Fije el cubreobjetos a la corredera de sujeción con un dedo. Con la otra mano, mueva suavemente el cubreobjetos varias veces para mezclar las gotas. Sosteniendo una diapositiva cargada positivamente con el lado frontal hacia abajo, úsela para recoger el cubreobjetos en el centro de la diapositiva tocando suavemente la gota de muestra, y la tensión superficial de la gota recogerá el cubreobjetos.
Coloque la corredera en el banco y fíjela durante exactamente cinco minutos a temperatura ambiente. Durante este tiempo, etiquete la diapositiva con un lápiz. Para congelar la muestra con nitrógeno líquido mientras sostiene el borde etiquetado del portaobjetos con pinzas, bájelo suavemente en nitrógeno líquido.
Suelte la diapositiva, de modo que se apoye contra el costado del vaso de precipitados con el cubreobjetos hacia arriba, y las diapositivas se congelan en 10 segundos.
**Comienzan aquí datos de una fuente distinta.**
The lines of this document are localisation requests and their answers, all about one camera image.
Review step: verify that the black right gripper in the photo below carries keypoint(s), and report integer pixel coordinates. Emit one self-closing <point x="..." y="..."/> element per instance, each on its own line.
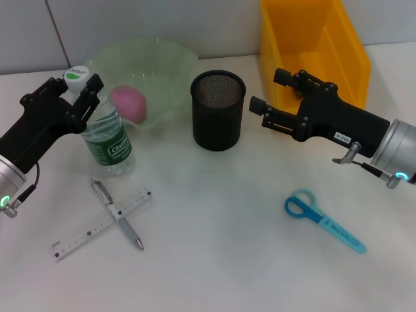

Si usa hielo seco para congelar, después de raspar la escarcha de la superficie del bloque de aluminio con una navaja de afeitar, sostenga firmemente el borde etiquetado del portaobjetos y colóquelo en la superficie despejada, aplicando algo de presión hacia abajo para garantizar el contacto total con el bloque. La congelación ocurre dentro de los 10 segundos cuando la muestra debajo del cubreobjetos se convierte en hielo.
Retire la corredera congelada agarrando firmemente el borde corto etiquetado de la corredera y apoye un borde largo contra el banco. Con la otra mano, agarre firmemente una navaja de afeitar y deslice el borde de la navaja por el portaobjetos para mover el cubreobjetos y alejarlo de la muestra. Coloque inmediatamente el portaobjetos en un frasco de Coplin que contenga 95% de etanol y deje los portaobjetos en etanol durante al menos cinco minutos.
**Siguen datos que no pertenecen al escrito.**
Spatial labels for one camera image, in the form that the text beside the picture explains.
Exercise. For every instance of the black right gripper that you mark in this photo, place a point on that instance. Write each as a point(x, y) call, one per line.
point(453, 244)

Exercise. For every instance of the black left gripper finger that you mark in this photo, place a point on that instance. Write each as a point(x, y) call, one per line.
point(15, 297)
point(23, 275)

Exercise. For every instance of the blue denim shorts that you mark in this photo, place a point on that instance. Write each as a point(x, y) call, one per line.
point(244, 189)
Luego, lave las diapositivas en PBST tres veces durante cinco minutos cada una a temperatura ambiente, mientras usa PBST fresco para cada lavado. Los resultados de las imágenes de fluorescencia de los núcleos de la línea germinal demostraron que DAPI se une fuertemente al ADN. La tinción de inmunofluorescencia fue efectiva cuando el anticuerpo dirigido a RAD-51, un marcador de roturas de doble cadena, estaba presente como focos discretos dentro de núcleos mióticos, colocalizados en cromosomas marcados por DAPI.
Los mutantes heterocigotos kle-2 tienen defectos menores en la estructura cromosómica, como lo demuestra la tinción DAPI ligeramente desordenada y un aumento en el número de rotura de doble cadena, lo que se refleja en el mayor número de focos de RAD-51. Tanto los pasos de disección como los de congelación pueden ser complicados, por lo que es importante trabajar de forma rápida y sin problemas. Recomendamos practicar estos pasos antes de intentar todo el protocolo.
Por ejemplo, podría practicar la disección en un volumen mayor de líquido, como 200 microlitros, y trabajar gradualmente hasta nuestro volumen recomendado de cuatro microlitros en un cubreobjetos. Esta técnica se puede utilizar para imágenes de alta resolución en un microscopio de iluminación confocal o estructurado, o se puede utilizar en combinación con ADN o RNA-FISH, hibridación fluorescente in situ, para visualizar cómo se localizan las proteínas en relación con secuencias específicas.